NVDIMM Device and Persistent Memory development
 help / color / mirror / Atom feed
From: alison.schofield@intel.com
To: Dan Williams <dan.j.williams@intel.com>,
	Ira Weiny <ira.weiny@intel.com>,
	Vishal Verma <vishal.l.verma@intel.com>,
	Dave Jiang <dave.jiang@intel.com>,
	Ben Widawsky <bwidawsk@kernel.org>
Cc: Alison Schofield <alison.schofield@intel.com>,
	nvdimm@lists.linux.dev, linux-cxl@vger.kernel.org
Subject: [ndctl RFC 0/3] Support poison list retrieval
Date: Thu, 13 Oct 2022 16:39:00 -0700	[thread overview]
Message-ID: <cover.1665699750.git.alison.schofield@intel.com> (raw)
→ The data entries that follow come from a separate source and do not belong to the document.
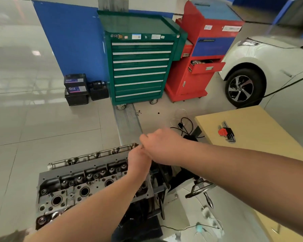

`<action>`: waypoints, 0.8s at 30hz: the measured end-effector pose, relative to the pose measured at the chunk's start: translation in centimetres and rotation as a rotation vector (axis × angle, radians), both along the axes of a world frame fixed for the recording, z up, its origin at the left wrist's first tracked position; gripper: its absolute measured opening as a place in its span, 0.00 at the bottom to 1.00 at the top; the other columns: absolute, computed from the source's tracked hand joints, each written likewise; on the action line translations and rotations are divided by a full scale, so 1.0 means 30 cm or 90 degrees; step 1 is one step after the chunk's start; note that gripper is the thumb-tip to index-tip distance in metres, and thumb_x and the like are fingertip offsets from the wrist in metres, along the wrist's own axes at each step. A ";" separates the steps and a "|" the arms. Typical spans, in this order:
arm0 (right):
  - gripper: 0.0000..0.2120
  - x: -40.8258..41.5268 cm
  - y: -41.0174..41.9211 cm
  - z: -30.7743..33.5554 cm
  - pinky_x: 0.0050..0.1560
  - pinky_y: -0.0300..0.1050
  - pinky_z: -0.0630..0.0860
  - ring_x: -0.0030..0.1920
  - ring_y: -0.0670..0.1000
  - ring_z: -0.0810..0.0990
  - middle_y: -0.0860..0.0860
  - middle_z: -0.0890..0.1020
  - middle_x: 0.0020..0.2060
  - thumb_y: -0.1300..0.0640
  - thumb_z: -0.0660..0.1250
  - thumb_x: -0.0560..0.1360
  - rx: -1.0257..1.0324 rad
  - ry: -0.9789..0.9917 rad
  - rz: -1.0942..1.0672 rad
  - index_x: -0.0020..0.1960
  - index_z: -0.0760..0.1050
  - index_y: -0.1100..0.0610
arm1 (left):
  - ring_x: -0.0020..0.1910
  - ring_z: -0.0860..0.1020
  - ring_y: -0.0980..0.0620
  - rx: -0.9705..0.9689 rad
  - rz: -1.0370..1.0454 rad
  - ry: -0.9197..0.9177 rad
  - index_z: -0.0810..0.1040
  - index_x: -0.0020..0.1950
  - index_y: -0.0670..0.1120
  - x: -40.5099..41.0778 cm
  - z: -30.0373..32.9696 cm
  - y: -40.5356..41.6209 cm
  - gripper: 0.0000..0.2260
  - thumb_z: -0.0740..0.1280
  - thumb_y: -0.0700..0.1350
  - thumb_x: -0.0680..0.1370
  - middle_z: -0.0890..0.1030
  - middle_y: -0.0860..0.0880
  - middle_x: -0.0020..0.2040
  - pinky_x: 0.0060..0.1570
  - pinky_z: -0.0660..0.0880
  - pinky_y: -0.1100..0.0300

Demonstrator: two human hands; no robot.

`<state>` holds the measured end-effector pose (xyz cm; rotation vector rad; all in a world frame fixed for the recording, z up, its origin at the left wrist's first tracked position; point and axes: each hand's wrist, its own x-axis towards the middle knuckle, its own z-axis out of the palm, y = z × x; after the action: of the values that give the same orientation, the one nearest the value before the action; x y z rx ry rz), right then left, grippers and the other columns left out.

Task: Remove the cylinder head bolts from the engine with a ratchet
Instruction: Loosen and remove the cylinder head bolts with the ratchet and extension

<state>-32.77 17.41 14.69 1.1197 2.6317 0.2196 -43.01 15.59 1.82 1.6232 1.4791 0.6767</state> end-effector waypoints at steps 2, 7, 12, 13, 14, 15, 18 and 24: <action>0.12 0.000 -0.005 0.003 0.32 0.48 0.74 0.30 0.54 0.72 0.48 0.65 0.31 0.44 0.64 0.83 0.030 -0.054 -0.004 0.53 0.73 0.53 | 0.39 0.77 0.62 0.014 -0.041 -0.009 0.79 0.45 0.49 -0.018 0.010 0.048 0.10 0.66 0.35 0.82 0.78 0.57 0.41 0.38 0.71 0.78; 0.16 0.008 0.024 0.028 0.34 0.50 0.72 0.40 0.54 0.76 0.51 0.75 0.44 0.61 0.68 0.76 -0.085 0.013 0.039 0.61 0.68 0.53 | 0.38 0.80 0.65 -0.078 -0.270 -0.011 0.81 0.44 0.46 -0.127 0.064 0.161 0.07 0.69 0.39 0.82 0.79 0.50 0.41 0.45 0.78 0.66; 0.10 -0.025 -0.010 0.011 0.24 0.47 0.64 0.27 0.53 0.66 0.52 0.65 0.34 0.58 0.65 0.81 0.009 -0.065 -0.057 0.61 0.72 0.56 | 0.45 0.81 0.61 0.001 0.064 -0.201 0.80 0.50 0.56 -0.069 -0.003 -0.023 0.04 0.69 0.46 0.80 0.84 0.58 0.44 0.43 0.76 0.60; 0.11 -0.035 -0.020 0.008 0.24 0.46 0.64 0.26 0.53 0.64 0.53 0.64 0.34 0.58 0.66 0.81 0.007 -0.074 -0.053 0.63 0.73 0.56 | 0.44 0.81 0.61 -0.021 0.099 -0.256 0.80 0.49 0.55 -0.042 -0.013 -0.050 0.06 0.68 0.44 0.81 0.84 0.59 0.44 0.42 0.75 0.61; 0.12 -0.042 -0.029 0.006 0.25 0.46 0.65 0.27 0.53 0.63 0.53 0.62 0.33 0.57 0.68 0.80 0.002 -0.070 -0.041 0.63 0.74 0.55 | 0.42 0.81 0.61 -0.037 0.122 -0.301 0.80 0.48 0.55 -0.022 -0.017 -0.065 0.09 0.67 0.40 0.81 0.84 0.59 0.42 0.41 0.75 0.62; 0.13 -0.048 -0.036 0.005 0.26 0.47 0.67 0.28 0.53 0.64 0.52 0.62 0.33 0.56 0.69 0.80 -0.002 -0.061 -0.034 0.63 0.74 0.54 | 0.40 0.81 0.63 -0.034 0.134 -0.312 0.80 0.46 0.55 -0.016 -0.014 -0.061 0.14 0.67 0.35 0.80 0.83 0.58 0.39 0.38 0.76 0.64; 0.16 -0.050 -0.026 0.011 0.30 0.47 0.66 0.36 0.53 0.72 0.50 0.72 0.40 0.60 0.69 0.77 -0.056 0.001 -0.035 0.63 0.69 0.55 | 0.38 0.79 0.68 -0.002 0.037 -0.195 0.73 0.43 0.58 -0.043 0.025 0.026 0.23 0.67 0.27 0.77 0.78 0.59 0.38 0.39 0.75 0.72; 0.12 -0.023 0.011 0.008 0.30 0.47 0.63 0.34 0.55 0.70 0.49 0.67 0.36 0.61 0.67 0.76 -0.036 0.019 -0.080 0.55 0.67 0.55 | 0.43 0.80 0.47 -0.035 -0.058 -0.154 0.81 0.51 0.42 -0.104 0.044 0.088 0.03 0.69 0.41 0.79 0.84 0.47 0.44 0.45 0.78 0.54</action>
<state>-33.45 17.75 14.94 1.2721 2.5653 0.1020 -46.11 18.24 3.15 1.4989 1.2321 0.7462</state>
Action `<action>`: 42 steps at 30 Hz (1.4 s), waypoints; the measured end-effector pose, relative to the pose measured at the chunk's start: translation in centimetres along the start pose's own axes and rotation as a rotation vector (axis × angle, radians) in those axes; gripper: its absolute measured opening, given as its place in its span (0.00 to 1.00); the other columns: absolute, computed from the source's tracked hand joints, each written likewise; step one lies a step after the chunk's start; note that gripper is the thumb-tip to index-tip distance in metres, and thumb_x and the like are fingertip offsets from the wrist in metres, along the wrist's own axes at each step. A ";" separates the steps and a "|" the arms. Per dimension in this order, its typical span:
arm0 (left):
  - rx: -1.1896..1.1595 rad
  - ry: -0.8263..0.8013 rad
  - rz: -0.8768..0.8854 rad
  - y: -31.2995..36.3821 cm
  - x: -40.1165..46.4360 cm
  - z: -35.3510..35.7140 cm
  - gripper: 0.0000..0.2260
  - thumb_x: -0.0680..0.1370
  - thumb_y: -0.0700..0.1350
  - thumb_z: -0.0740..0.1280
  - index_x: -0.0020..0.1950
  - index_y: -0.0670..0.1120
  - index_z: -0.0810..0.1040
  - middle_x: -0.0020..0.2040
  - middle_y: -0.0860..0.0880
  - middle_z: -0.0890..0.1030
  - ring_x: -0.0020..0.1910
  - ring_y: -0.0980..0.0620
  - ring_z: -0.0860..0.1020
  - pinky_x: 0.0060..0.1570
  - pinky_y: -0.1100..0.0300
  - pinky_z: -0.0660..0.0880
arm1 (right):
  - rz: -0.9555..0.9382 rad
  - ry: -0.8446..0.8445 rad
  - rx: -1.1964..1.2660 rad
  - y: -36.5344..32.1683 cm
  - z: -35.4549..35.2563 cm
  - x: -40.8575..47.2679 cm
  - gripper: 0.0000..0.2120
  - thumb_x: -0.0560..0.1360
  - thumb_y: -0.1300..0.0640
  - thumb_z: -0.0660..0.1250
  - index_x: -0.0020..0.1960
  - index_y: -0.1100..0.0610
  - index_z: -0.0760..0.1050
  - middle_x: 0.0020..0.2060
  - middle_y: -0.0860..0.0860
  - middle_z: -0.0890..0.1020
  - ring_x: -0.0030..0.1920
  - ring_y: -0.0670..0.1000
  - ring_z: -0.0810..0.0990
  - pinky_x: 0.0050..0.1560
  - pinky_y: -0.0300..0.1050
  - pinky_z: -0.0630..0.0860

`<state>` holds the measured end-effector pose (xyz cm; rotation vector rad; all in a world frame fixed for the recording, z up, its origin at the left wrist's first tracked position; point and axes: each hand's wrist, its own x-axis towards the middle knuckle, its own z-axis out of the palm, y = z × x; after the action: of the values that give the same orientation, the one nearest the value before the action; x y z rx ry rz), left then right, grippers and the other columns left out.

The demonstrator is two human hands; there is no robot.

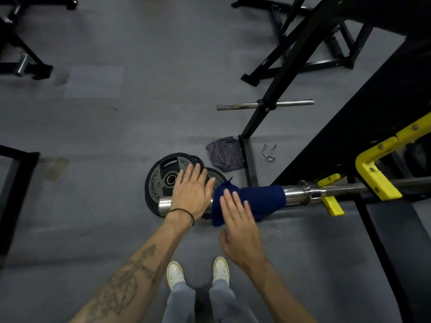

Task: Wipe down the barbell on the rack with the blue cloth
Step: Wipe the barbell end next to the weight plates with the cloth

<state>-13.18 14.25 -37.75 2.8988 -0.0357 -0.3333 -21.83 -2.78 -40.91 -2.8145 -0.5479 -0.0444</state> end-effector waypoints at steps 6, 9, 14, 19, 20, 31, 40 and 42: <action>0.027 0.009 0.077 0.2 -3.2 0.9 0.34 0.81 0.62 0.35 0.79 0.47 0.62 0.81 0.47 0.58 0.81 0.48 0.51 0.79 0.48 0.47 | 0.320 0.033 0.088 0.3 -0.1 -0.8 0.50 0.70 0.62 0.73 0.83 0.58 0.47 0.83 0.56 0.49 0.83 0.56 0.44 0.81 0.60 0.47; 0.032 0.014 0.063 0.3 -2.9 1.0 0.36 0.80 0.62 0.33 0.79 0.47 0.62 0.81 0.47 0.58 0.81 0.48 0.51 0.79 0.49 0.46 | 0.042 0.012 0.032 -0.6 0.7 -1.1 0.50 0.68 0.61 0.74 0.83 0.57 0.50 0.83 0.55 0.52 0.83 0.55 0.47 0.81 0.57 0.47; 0.049 0.010 0.069 0.4 -2.7 0.9 0.34 0.81 0.61 0.34 0.79 0.48 0.62 0.81 0.47 0.58 0.81 0.47 0.51 0.79 0.48 0.46 | 0.448 0.105 0.109 1.6 -0.8 -1.0 0.49 0.69 0.68 0.71 0.83 0.58 0.50 0.83 0.54 0.51 0.83 0.54 0.45 0.81 0.59 0.45; 0.052 0.002 0.068 0.4 -2.8 0.9 0.35 0.81 0.61 0.33 0.79 0.48 0.62 0.81 0.47 0.58 0.81 0.47 0.51 0.79 0.47 0.48 | 0.113 0.041 0.054 -0.2 0.2 -0.5 0.51 0.67 0.65 0.74 0.83 0.58 0.50 0.83 0.55 0.53 0.83 0.55 0.48 0.81 0.57 0.46; 0.044 0.001 0.070 0.5 -2.8 0.8 0.35 0.80 0.61 0.33 0.80 0.49 0.61 0.81 0.47 0.57 0.81 0.47 0.50 0.79 0.48 0.47 | 0.122 0.052 0.021 1.2 -0.1 -0.7 0.51 0.67 0.67 0.73 0.83 0.57 0.51 0.83 0.54 0.54 0.83 0.54 0.50 0.80 0.59 0.48; 0.020 0.035 0.065 0.4 -2.7 0.9 0.33 0.81 0.61 0.36 0.78 0.48 0.65 0.80 0.47 0.61 0.80 0.46 0.55 0.78 0.47 0.52 | 0.301 0.069 0.028 2.4 -0.3 -1.5 0.51 0.67 0.69 0.71 0.83 0.56 0.50 0.83 0.53 0.51 0.83 0.54 0.48 0.81 0.59 0.46; 0.021 0.079 0.066 0.3 -2.5 1.5 0.28 0.84 0.59 0.45 0.74 0.47 0.72 0.76 0.46 0.68 0.78 0.46 0.62 0.76 0.47 0.60 | 0.154 0.049 0.007 2.7 -0.5 -1.2 0.50 0.67 0.68 0.73 0.83 0.57 0.52 0.83 0.53 0.53 0.83 0.54 0.49 0.81 0.58 0.46; 0.023 0.090 0.063 0.3 -2.3 1.6 0.28 0.84 0.59 0.46 0.73 0.47 0.73 0.76 0.46 0.69 0.77 0.46 0.62 0.75 0.46 0.61 | 0.335 0.103 0.068 3.5 -1.0 -1.2 0.48 0.69 0.70 0.70 0.83 0.58 0.51 0.83 0.54 0.53 0.83 0.54 0.48 0.82 0.57 0.42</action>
<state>-15.81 13.75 -38.73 2.9242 -0.1157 -0.1924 -21.65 -6.58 -41.00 -2.7789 -0.0497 -0.1004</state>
From: Alison Schofield <alison.schofield@intel.com>

The RFC label is because this is built upon in flight patchsets
making it unlikely others can try it out. It depends upon the
tracing support in Dave's monitor patchset [1], and the kernel
driver support for poison in this patchset [2].
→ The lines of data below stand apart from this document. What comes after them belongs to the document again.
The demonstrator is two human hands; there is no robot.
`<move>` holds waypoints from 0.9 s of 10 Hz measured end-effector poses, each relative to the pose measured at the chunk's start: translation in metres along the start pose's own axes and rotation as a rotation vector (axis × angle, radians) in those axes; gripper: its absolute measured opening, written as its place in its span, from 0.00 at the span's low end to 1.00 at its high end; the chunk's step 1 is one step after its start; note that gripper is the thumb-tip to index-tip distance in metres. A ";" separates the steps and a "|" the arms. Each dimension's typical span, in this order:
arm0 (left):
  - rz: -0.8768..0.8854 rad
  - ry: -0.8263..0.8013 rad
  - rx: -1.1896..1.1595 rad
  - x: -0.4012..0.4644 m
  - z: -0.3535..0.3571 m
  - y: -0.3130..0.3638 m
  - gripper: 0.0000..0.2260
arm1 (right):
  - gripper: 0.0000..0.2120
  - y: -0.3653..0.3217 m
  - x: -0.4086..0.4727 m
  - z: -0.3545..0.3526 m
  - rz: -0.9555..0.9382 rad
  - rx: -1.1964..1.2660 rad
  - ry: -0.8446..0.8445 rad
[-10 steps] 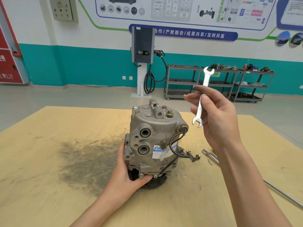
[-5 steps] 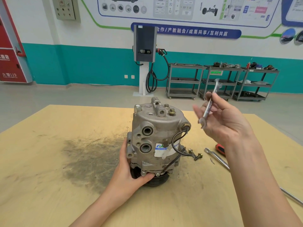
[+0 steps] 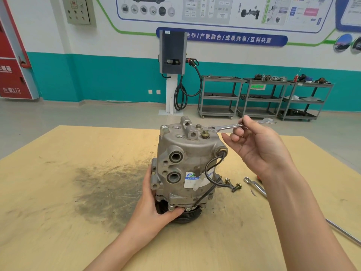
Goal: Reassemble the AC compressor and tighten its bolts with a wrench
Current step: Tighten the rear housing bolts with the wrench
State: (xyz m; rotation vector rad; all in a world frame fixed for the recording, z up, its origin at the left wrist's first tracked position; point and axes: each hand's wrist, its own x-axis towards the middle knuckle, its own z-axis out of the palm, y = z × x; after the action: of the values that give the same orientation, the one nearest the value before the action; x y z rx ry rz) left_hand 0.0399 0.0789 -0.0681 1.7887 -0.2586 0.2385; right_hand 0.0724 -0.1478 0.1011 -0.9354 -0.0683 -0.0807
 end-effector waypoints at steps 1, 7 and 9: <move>-0.007 0.007 0.004 0.000 0.000 -0.001 0.51 | 0.10 0.002 0.001 0.000 -0.032 -0.069 -0.013; -0.038 0.026 0.047 -0.002 0.000 0.006 0.47 | 0.09 0.030 -0.001 -0.010 -1.005 -0.494 -0.113; -0.034 0.023 0.044 -0.002 0.000 0.007 0.47 | 0.14 0.033 -0.006 -0.003 -1.365 -0.768 -0.323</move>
State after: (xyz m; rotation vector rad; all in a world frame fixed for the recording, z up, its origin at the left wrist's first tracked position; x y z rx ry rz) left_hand 0.0357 0.0779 -0.0625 1.8311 -0.2080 0.2428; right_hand 0.0696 -0.1303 0.0720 -1.5078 -1.0310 -1.2896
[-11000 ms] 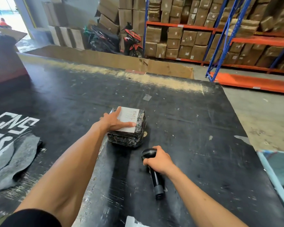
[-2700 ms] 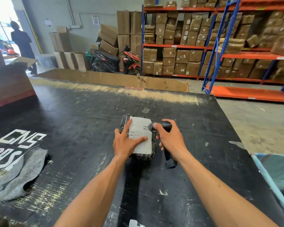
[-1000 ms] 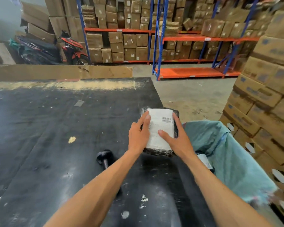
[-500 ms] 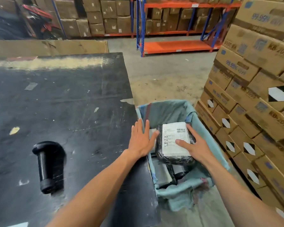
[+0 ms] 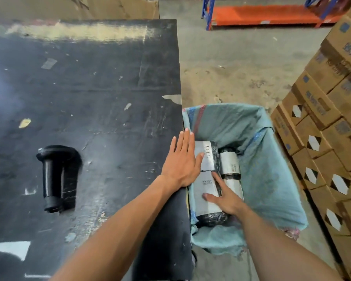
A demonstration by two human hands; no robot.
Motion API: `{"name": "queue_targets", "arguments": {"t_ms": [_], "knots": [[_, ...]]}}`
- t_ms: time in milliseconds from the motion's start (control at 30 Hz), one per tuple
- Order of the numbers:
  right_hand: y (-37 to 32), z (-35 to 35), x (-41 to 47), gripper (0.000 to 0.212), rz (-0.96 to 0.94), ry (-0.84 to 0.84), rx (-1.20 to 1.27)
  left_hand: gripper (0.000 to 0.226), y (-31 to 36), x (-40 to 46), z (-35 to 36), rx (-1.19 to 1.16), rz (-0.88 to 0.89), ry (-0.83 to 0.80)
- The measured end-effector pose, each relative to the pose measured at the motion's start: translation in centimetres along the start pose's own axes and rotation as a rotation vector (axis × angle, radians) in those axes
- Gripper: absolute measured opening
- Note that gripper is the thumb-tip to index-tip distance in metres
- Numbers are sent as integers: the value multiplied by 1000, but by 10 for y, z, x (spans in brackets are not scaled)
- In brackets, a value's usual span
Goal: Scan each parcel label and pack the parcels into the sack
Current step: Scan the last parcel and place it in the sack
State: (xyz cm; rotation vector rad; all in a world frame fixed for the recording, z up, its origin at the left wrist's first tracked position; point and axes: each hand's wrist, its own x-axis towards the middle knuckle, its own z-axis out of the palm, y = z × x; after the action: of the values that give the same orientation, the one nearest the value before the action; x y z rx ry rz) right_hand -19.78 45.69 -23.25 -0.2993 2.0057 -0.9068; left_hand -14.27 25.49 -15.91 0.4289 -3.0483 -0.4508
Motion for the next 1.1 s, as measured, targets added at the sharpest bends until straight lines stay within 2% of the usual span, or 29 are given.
{"name": "queue_targets", "arguments": {"t_ms": [100, 167, 300, 500, 700, 833, 1000, 1100], "knots": [[-1, 1, 2, 100, 122, -84, -317, 73, -1, -1, 0, 28, -3, -9], [-6, 4, 5, 108, 178, -118, -576, 73, 0, -2, -1, 28, 2, -15], [-17, 19, 7, 138, 36, -201, -895, 73, 2, -2, -2, 32, 4, -15], [-18, 23, 21, 127, 0, -328, -1171, 74, 3, -2, -3, 62, -2, -21], [-5, 29, 27, 115, -5, -310, -1175, 74, 3, -4, -1, 94, -17, -34], [-12, 27, 31, 119, 61, -364, -1138, 73, 2, -1, -2, 80, -21, -40], [-21, 30, 23, 124, 80, -342, -1120, 73, 4, -4, -5, 61, -21, -60], [-32, 31, 12, 113, 79, -296, -1038, 73, 4, -4, -6, 42, -14, -56]]}}
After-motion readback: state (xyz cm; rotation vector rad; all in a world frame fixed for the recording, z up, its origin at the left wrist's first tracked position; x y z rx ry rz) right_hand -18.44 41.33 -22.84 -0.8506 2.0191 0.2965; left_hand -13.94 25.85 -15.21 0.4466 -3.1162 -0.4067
The first patch adds a libcxl API for triggering the read of a
poison list from a memory device. Users of that API will need to
trace the kernel events to collect the error records.

Patches 2 & 3 offer a pretty option, --media-errors to cxl list 
where the the poison list is read, results collected and parsed,
and the media error records included in the JSON list output.
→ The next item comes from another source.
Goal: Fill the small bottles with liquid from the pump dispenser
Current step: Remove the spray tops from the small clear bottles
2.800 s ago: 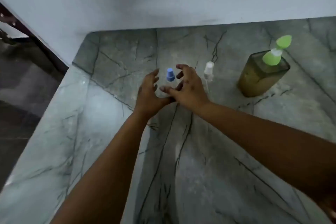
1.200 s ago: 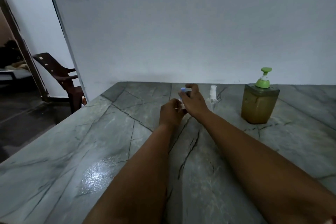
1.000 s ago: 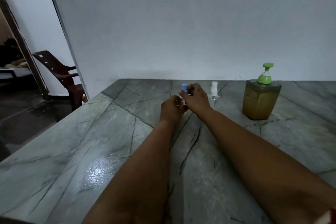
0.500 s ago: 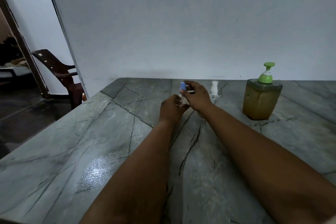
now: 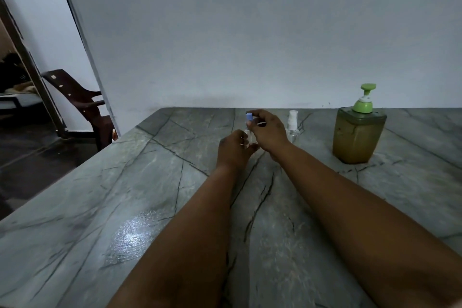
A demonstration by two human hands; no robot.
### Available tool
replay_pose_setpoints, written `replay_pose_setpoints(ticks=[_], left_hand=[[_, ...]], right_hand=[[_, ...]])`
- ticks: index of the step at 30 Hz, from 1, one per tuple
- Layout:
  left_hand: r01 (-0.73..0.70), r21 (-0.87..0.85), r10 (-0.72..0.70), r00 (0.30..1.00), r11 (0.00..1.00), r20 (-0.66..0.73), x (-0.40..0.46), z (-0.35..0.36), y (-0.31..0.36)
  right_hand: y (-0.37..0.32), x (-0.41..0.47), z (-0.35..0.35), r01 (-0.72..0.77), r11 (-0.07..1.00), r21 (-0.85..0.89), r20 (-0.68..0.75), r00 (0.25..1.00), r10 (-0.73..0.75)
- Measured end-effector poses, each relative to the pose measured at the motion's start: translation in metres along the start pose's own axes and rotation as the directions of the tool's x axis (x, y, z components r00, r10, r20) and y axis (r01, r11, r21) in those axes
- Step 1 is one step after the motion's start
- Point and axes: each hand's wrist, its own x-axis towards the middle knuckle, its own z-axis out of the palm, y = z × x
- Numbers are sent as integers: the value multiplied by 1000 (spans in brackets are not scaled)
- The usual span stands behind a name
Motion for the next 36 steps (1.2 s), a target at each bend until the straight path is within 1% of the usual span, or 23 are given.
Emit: replay_pose_setpoints(ticks=[5,9,11,14,18,21,24,28,30,33,36], left_hand=[[-20,8,20,1000,1000,13,0,1,-3],[-45,14,45,999,999,23,-1,-1,-2],[-38,25,37,999,999,29,0,-2,-2],[-20,47,18,999,999,34,-1,-2,-1],[-10,53,8,999,999,34,0,-2,-2],[-19,47,17,999,999,42,0,-1,-3],[-19,58,16,999,998,43,1,-1,-3],[3,49,-5,999,999,47,2,-2,-3],[0,55,-2,999,998,42,2,-2,-4],[-2,81,-1,999,997,44,2,-2,-4],[-2,82,-1,999,997,43,2,-2,-4]], right_hand=[[-6,-3,-2,-58,997,60,68,996,54],[-5,-7,0,-74,997,38,61,996,71],[-3,-7,1,-89,996,20,52,995,88],[-3,-3,-1,-111,994,13,82,991,109],[-3,1,-1,-94,996,-6,77,993,94],[-5,-4,-2,-78,997,12,125,989,76],[-4,-5,-3,-42,999,25,77,996,40],[-5,-3,-3,-88,988,131,92,993,76],[-6,-5,-4,-97,984,151,93,992,83],[-2,-4,-3,-63,997,47,77,995,59],[-3,-2,-3,-24,999,42,55,998,22]])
The JSON output of 'cxl list' does not include all the same fields
that are available in the 'cxl_poison' trace event.

Trace events of 'cxl_poison' always include these fields:
region: memdev: pcidev: hpa: dpa: length: source: flags: overflow_time:

'cxl list --media-errors' omits fields that seem useless in the
context of the cxl list command:
- Do not repeat the memdev, region, or pcidev's that are
  already included in the list output.
- Only include 'hpa' when media errors are listed by region.

Examples:
cxl list -m mem2 --media-errors
[
  {
    "memdev":"mem2",
    "pmem_size":1073741824,
    "ram_size":0,
    "serial":2,
    "host":"cxl_mem.2",
    "media_errors":{
      "nr media-errors":2,
      "media-error records":[
        {
          "dpa":64,
          "length":128,
          "source":"Injected",
          "flags":"Overflow,",
          "overflow_time":1656711046
        },
        {
          "dpa":192,
          "length":192,
          "source":"Internal",
          "flags":"Overflow,",
          "overflow_time":1656711046
        },
      ]
    }
  }
]

# cxl list -r region5 --media-errors
[
  {
    "region":"region5",
    "resource":1035623989248,
    "size":2147483648,
    "interleave_ways":2,
    "interleave_granularity":4096,
    "decode_state":"commit",
    "media_errors":{
      "nr media-errors":2,
      "media-error records":[
        {
          "memdev":"mem2",
          "hpa":0,
          "dpa":0,
          "length":64,
          "source":"Reserved",
          "flags":"",
          "overflow_time":0
        },
	{
          "memdev":"mem5",
          "hpa":0,
          "dpa":384,
          "length":256,
          "source":"Injected",
          "flags":"",
          "overflow_time":0
        }
      ]
    }
  }
]

[1] https://lore.kernel.org/nvdimm/166363103019.3861186.3067220004819656109.stgit@djiang5-desk3.ch.intel.com/
[2] https://lore.kernel.org/linux-cxl/cover.1665606782.git.alison.schofield@intel.com/

Alison Schofield (3):
  libcxl: add interfaces for GET_POISON_LIST mailbox commands
  cxl/list: collect and parse the poison list records
  cxl/list: add --media-errors option to cxl list

 Documentation/cxl/cxl-list.txt |  66 +++++++++++
 cxl/filter.c                   |   2 +
 cxl/filter.h                   |   1 +
 cxl/json.c                     | 197 +++++++++++++++++++++++++++++++++
 cxl/lib/libcxl.c               |  40 +++++++
 cxl/lib/libcxl.sym             |   6 +
 cxl/libcxl.h                   |   2 +
 cxl/list.c                     |   2 +
 8 files changed, 316 insertions(+)

-- 
2.37.3


             reply	other threads:[~2022-10-13 23:39 UTC|newest]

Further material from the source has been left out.